Note that sex therapies may also have undesirable or desirable side effects. Given the significant awareness of the person about herself and her relationship, sexual therapy can indeed lead in some cases to separation, to divorce. Conversely, some separated couples manage to find themselves through sexual therapy.

*** The role of the partner

If the therapy does not bear its first fruits after the first three sessions, the specialist should be able to recognize that it is necessary to change treatment or even therapist or to better adapt the method to the personality and temperament of the patient.

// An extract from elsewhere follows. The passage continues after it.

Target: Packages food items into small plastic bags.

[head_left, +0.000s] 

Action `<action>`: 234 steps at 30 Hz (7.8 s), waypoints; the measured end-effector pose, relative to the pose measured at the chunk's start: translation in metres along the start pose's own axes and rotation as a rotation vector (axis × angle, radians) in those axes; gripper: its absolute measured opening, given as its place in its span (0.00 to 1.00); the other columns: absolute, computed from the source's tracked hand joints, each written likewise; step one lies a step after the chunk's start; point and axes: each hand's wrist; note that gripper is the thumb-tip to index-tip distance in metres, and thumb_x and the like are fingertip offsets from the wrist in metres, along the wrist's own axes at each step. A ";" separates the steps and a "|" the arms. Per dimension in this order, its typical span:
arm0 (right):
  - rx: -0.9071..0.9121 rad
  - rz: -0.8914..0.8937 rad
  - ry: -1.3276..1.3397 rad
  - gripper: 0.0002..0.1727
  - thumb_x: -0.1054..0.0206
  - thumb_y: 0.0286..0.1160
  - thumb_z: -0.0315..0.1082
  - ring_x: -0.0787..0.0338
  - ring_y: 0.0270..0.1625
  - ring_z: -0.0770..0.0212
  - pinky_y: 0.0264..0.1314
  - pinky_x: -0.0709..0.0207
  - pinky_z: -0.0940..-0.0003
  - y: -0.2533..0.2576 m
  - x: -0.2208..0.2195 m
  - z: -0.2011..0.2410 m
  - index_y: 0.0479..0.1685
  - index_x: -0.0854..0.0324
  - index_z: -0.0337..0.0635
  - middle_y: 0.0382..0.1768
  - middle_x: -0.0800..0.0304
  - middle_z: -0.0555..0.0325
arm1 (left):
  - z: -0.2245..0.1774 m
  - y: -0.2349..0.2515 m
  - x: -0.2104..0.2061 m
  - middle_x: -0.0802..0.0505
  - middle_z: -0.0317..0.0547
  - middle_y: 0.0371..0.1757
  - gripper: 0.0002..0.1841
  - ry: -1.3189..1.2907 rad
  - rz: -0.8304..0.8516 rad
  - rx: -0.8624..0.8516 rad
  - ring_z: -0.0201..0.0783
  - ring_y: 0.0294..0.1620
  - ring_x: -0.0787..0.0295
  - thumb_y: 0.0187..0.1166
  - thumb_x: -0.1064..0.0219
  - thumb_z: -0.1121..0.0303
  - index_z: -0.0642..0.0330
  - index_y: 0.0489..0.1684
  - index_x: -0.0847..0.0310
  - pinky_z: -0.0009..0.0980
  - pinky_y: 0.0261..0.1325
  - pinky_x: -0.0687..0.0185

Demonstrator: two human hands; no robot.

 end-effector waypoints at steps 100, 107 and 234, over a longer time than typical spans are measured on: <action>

Involvement and participation of the partner (already in the initial consultations) are also essential. The couple should, therefore, agree on the treatment to be followed, and the partner should ideally participate, or at least support his spouse in his approach. Otherwise, it will jeopardize the very success of the therapy, and sometimes of its couple. Moreover, if both partners are satisfied with their relationship outside of sexuality, this contributes to successful treatment.

*** Prevent recurrences

In any case, one must remain vigilant to preserve one’s sexual health and to prevent new sexual troubles and problems of the couple. It is, therefore, useful to consult if and when they are felt to reappear, which may be the case when changes in the life situation of the couple (unemployment, birth, bereavement, etc.), or during a change. of partner.

*** Duration of therapy

It is difficult to predict the duration of sexual therapy. Depending on the situation, the disorder can be overcome in just a few sessions. Conversely, some patients will need several months to achieve this.

*** The main factors of failure

A number of factors can alter treatment monitoring, including:

– The lack of motivation from one of the partners.

– A conflictual relationship of the couple outside of sexuality.

– Very limited progress after several sessions.

– The refusal of the partner to participate and to question himself.